I need to replace the left track on my 1827 EXLT and the part is $1600.00+tax. I may be able to get a used ST327T for less than that. I am wondering if the tracks on one will fit the other?

Any help is appreciated.

Thanks!


----------



## RedOctobyr (Mar 2, 2014)

Welcome to the forum! If this is your machine, it's looking like a track is about $430 USD? Part 532443390. 
https://www.partstree.com/models/1827-exlt-961930077-00-husqvarna-27-snow-blower-2011-08/wheels-tires-31/

Here's one on eBay for $200: 
https://www.ebay.com/i/323119274003?chn=ps&norover=1&mkevt=1&mkrid=711-117182-37290-0&mkcid=2&itemid=323119274003&targetid=860219315017&device=c&mktype=pla&googleloc=9001885&poi=&campaignid=6469981122&mkgroupid=86285324342&rlsatarget=pla-860219315017&abcId=1141176&merchantid=114996761&gclid=EAIaIQobChMI77zQ8v-V5wIVooVaBR3BEAsyEAkYASABEgKfBvD_BwE

Do you need just the track?
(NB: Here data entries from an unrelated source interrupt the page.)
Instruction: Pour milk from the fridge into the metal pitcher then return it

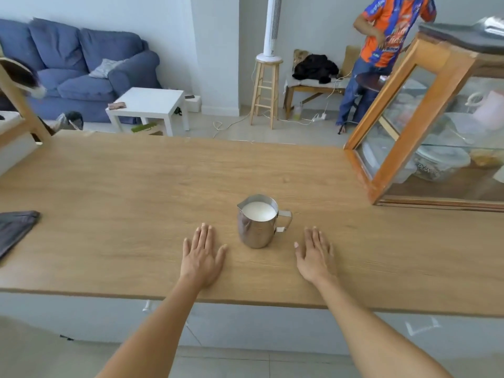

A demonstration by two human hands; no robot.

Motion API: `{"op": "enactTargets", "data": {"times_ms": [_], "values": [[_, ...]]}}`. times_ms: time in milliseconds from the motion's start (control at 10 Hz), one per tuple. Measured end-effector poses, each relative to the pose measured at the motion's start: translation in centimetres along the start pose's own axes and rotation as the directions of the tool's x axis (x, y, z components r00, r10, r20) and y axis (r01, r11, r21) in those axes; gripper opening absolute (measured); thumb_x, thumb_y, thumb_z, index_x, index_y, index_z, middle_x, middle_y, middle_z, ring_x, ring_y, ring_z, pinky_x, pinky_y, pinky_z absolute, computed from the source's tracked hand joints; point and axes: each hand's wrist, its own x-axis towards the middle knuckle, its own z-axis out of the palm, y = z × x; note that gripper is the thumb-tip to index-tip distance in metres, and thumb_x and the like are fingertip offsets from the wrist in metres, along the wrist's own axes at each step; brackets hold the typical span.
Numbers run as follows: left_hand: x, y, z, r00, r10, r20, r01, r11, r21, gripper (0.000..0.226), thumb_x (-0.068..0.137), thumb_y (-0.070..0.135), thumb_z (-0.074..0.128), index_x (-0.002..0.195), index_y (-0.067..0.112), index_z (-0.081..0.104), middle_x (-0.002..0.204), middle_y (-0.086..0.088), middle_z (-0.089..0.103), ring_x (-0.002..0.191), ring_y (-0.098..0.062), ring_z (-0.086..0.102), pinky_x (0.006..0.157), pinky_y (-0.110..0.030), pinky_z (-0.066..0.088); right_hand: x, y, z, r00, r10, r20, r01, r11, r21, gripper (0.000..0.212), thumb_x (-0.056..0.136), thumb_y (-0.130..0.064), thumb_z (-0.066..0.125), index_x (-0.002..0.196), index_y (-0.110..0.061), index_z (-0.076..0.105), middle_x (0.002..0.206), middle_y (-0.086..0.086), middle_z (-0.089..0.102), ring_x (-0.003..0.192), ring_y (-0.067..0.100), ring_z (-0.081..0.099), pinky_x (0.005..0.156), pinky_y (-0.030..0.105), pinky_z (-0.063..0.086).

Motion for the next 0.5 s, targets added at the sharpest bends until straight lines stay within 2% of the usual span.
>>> {"op": "enactTargets", "data": {"times_ms": [100, 300, 400, 500], "values": [[0.2, -0.4, 0.4, 0.998, 0.018, -0.056, -0.019, 1.0, -0.016, 0.077, 0.091, 0.061, 0.009, 0.155, 0.018, -0.002, 0.162, 0.005, -0.008, 0.149, -0.009, -0.01, 0.122, -0.038, -0.005, -0.4, 0.6, 1.0, 0.997, -0.007, -0.075, 0.006, 1.0, -0.012, 0.061, 0.1, -0.047, 0.015, 0.153, -0.02, 0.002, 0.162, -0.001, -0.006, 0.148, 0.014, -0.009, 0.117, 0.038, -0.009], [1.5, -1.0, -0.1, 0.995, 0.065, -0.08, -0.066, 0.998, -0.019, 0.077, 0.09, 0.062, 0.01, 0.155, 0.022, -0.001, 0.162, 0.008, -0.006, 0.149, -0.007, -0.009, 0.123, -0.036, -0.004, 0.0, 1.3, 0.8, 0.999, 0.003, -0.053, -0.003, 1.0, -0.001, 0.061, 0.1, -0.047, 0.014, 0.154, -0.021, 0.001, 0.162, -0.002, -0.007, 0.148, 0.012, -0.01, 0.119, 0.04, -0.009], [1.9, -1.3, 0.1, 0.993, 0.076, -0.091, -0.077, 0.997, -0.012, 0.075, 0.093, 0.061, 0.014, 0.155, 0.022, -0.001, 0.162, 0.009, -0.006, 0.149, -0.006, -0.008, 0.123, -0.036, -0.003, -0.1, 1.1, -0.3, 0.997, 0.022, -0.07, -0.015, 0.994, 0.111, 0.062, 0.099, -0.049, 0.016, 0.154, -0.021, 0.003, 0.162, -0.001, -0.004, 0.148, 0.013, -0.009, 0.119, 0.043, -0.005], [2.2, -1.3, 0.1, 0.992, 0.077, -0.096, -0.077, 0.997, -0.001, 0.073, 0.095, 0.06, 0.017, 0.155, 0.022, -0.001, 0.162, 0.009, -0.006, 0.149, -0.006, -0.008, 0.123, -0.037, -0.003, -1.0, 0.6, -3.5, 0.961, 0.088, -0.26, 0.009, 0.936, 0.351, 0.062, 0.098, -0.052, 0.019, 0.153, -0.025, 0.008, 0.162, -0.002, 0.001, 0.148, 0.011, -0.005, 0.119, 0.047, -0.001]]}}
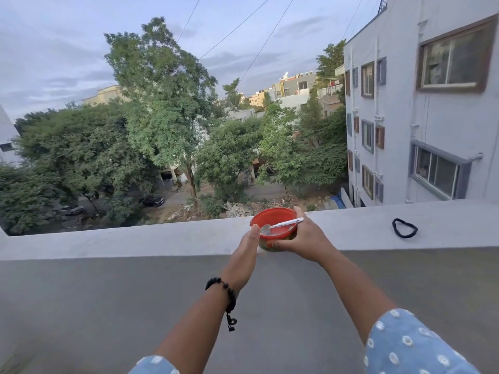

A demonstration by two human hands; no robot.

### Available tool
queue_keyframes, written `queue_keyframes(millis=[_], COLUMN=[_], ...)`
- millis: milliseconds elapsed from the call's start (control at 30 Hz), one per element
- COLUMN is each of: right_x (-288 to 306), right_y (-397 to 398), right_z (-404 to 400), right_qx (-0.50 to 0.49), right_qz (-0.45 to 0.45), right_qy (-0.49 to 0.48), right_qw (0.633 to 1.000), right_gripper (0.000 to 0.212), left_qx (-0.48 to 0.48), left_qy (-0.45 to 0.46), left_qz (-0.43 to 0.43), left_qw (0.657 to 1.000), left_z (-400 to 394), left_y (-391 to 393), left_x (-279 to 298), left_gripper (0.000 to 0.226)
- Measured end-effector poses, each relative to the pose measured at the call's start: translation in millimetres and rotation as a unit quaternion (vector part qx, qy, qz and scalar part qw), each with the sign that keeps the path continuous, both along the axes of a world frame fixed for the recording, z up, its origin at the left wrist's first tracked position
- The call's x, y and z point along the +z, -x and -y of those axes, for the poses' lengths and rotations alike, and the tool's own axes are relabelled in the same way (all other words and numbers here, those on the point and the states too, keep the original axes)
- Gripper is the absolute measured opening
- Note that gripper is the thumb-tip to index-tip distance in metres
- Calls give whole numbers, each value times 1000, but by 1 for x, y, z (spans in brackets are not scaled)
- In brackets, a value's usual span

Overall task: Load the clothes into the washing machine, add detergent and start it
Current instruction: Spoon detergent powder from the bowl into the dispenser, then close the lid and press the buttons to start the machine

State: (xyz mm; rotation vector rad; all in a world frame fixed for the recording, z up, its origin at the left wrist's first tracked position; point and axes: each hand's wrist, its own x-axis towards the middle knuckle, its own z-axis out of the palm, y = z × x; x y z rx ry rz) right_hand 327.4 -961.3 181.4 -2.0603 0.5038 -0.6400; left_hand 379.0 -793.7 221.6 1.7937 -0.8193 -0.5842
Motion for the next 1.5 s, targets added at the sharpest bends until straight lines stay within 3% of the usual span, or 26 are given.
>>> queue_keyframes(millis=[133,167,233,267,500,667,800,967,1167,1500], right_x=[3,5,7,7,5,7,16,14,-23,-90], right_y=[3,4,7,8,15,15,12,4,-8,-27], right_z=[2,2,-1,-3,-9,-19,-37,-80,-125,-167], right_qx=[18,17,6,-3,-69,-131,-159,-143,-82,-5], right_qz=[-5,3,24,38,131,70,26,35,22,-29], right_qy=[-43,-57,-74,-79,-89,130,333,454,484,458], right_qw=[999,998,997,996,985,980,929,879,871,889], right_gripper=[150,152,149,144,94,93,88,80,79,79], left_qx=[6,8,27,32,98,145,159,174,198,229], left_qy=[-16,-21,-42,-51,-32,-103,-164,-194,-220,-332], left_qz=[23,35,46,49,183,301,399,474,534,515], left_qw=[1000,999,998,997,978,937,888,841,792,757], left_z=[-2,-4,-6,-8,-34,-51,-62,-79,-113,-179], left_y=[-4,-2,-5,-8,-18,-27,-32,-34,-46,-51], left_x=[-9,-10,-15,-17,-18,-27,-36,-50,-89,-148], left_gripper=[38,51,103,115,86,77,84,81,79,79])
Or the entire assembly for that side, with the wheel and stuff? Those assemblies look to be more like $1,250 USD. But if just the track broke, hopefully you can get it up and running for at least a more manageable price. 

I'd look up the part numbers for the ST327T and see if the track number matches. But maybe you can replace just the track, vs buying and stripping another machine.


----------



## BlairSquires (Jan 22, 2020)

It is the $1250 USD part I need. I did look up each part # and they are not the same # or price. Thanks for the reply!


----------



## RedOctobyr (Mar 2, 2014)

Just for understanding, is this a case where like the track broke, and the wheel and the other parts also broke? Something that really requires the $1250 complete-assembly version, rather than being able to replace just the track? Or just the wheel, etc? 

Also interesting info for those of us with wheeled machines, but who are intrigued by tracks. They sound really cool, but cost of parts has been a concern of mine. 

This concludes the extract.